--- START ---

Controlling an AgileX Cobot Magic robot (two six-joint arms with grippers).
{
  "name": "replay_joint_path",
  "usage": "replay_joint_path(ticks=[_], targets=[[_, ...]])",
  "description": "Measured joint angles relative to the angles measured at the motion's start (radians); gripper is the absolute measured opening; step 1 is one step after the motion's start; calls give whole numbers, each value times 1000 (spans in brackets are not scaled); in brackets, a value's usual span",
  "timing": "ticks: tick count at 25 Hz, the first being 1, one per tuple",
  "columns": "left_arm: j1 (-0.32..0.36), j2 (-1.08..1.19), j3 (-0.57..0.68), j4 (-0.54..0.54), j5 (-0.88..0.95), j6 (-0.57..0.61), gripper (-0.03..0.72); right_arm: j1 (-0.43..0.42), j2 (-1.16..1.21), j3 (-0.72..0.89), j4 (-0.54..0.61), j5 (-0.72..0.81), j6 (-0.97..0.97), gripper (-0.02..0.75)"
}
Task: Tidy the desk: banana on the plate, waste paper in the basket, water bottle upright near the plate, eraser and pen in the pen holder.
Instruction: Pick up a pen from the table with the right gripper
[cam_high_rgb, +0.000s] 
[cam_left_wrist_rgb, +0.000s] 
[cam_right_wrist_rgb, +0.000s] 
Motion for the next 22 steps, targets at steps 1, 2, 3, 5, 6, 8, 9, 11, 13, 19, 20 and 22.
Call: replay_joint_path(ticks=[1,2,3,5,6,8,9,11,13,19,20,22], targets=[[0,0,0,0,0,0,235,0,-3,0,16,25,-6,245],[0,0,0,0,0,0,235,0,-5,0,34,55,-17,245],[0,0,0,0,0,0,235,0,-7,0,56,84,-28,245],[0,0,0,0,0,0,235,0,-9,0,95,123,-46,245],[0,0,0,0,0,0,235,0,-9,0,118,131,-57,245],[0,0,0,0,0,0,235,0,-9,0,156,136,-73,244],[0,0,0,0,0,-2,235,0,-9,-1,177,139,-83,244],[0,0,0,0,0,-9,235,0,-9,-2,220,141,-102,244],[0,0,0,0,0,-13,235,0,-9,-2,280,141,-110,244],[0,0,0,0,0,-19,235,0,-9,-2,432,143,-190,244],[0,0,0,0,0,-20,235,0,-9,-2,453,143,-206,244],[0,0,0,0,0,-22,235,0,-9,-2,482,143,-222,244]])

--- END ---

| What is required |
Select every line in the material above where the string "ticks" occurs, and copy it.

| Exercise result |
  "usage": "replay_joint_path(ticks=[_], targets=[[_, ...]])",
  "timing": "ticks: tick count at 25 Hz, the first being 1, one per tuple",
Call: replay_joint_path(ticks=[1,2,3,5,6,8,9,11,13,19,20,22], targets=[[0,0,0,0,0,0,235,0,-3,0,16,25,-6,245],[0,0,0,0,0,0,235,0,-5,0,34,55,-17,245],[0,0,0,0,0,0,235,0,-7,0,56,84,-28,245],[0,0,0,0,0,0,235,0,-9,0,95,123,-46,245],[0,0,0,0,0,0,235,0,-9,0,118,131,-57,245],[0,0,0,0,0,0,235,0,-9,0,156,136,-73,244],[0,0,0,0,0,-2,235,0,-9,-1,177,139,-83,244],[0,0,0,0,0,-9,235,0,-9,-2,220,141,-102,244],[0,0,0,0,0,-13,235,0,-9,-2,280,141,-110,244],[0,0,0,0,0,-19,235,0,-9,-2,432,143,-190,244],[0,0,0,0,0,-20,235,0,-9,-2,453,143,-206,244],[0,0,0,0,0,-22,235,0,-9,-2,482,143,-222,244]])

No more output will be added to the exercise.